> _What is being asked_
Begin with the line below holding "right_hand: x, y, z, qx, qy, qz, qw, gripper" and go on through the line holding "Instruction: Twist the", duplicating each line exactly and leaving out pictures.

--------

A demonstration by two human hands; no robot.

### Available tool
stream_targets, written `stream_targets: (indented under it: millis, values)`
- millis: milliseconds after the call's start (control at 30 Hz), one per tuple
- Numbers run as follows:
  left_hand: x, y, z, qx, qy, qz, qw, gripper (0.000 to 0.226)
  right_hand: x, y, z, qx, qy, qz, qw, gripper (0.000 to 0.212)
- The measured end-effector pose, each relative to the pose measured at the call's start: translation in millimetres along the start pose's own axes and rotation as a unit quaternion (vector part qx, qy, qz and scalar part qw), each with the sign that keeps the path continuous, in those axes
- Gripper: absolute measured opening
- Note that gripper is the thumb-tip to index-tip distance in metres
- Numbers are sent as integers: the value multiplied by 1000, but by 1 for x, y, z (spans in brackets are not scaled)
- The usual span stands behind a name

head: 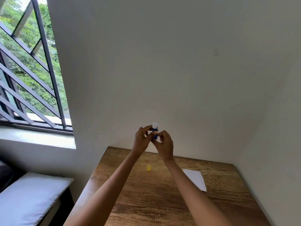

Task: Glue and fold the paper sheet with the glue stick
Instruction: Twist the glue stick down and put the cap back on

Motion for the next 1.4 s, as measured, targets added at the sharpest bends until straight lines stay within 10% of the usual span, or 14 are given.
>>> stream_targets:
  millis: [167, 433, 700, 933, 1233, 1400]
  values:
    - [8, 0, -5, -3, 22, -16, 1000, 21, -7, 1, 3, 29, 0, -152, 988, 21]
    - [-2, 13, -3, -58, -17, -26, 998, 24, -7, 12, 14, 11, 21, 45, 999, 23]
    - [1, 27, -27, 12, 54, -8, 998, 19, -28, 19, 35, 61, 21, -149, 987, 19]
    - [-14, 36, -35, 22, -5, 1, 1000, 25, -19, 20, 38, 39, 79, 15, 996, 21]
    - [-6, 31, -35, 0, 15, 1, 1000, 23, -35, 16, 48, 22, 10, -187, 982, 17]
    - [-8, 35, -42, 34, -4, 30, 999, 26, -21, 13, 43, 27, 76, -45, 996, 20]
Point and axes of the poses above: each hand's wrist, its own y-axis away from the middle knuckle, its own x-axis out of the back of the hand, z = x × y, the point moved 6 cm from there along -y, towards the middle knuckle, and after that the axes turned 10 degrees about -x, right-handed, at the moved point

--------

> _Solution for this task_
  right_hand: x, y, z, qx, qy, qz, qw, gripper (0.000 to 0.212)
- The measured end-effector pose, each relative to the pose measured at the call's start: translation in millimetres along the start pose's own axes and rotation as a unit quaternion (vector part qx, qy, qz and scalar part qw), each with the sign that keeps the path continuous, in those axes
- Gripper: absolute measured opening
- Note that gripper is the thumb-tip to index-tip distance in metres
- Numbers are sent as integers: the value multiplied by 1000, but by 1 for x, y, z (spans in brackets are not scaled)
- The usual span stands behind a name

head: 

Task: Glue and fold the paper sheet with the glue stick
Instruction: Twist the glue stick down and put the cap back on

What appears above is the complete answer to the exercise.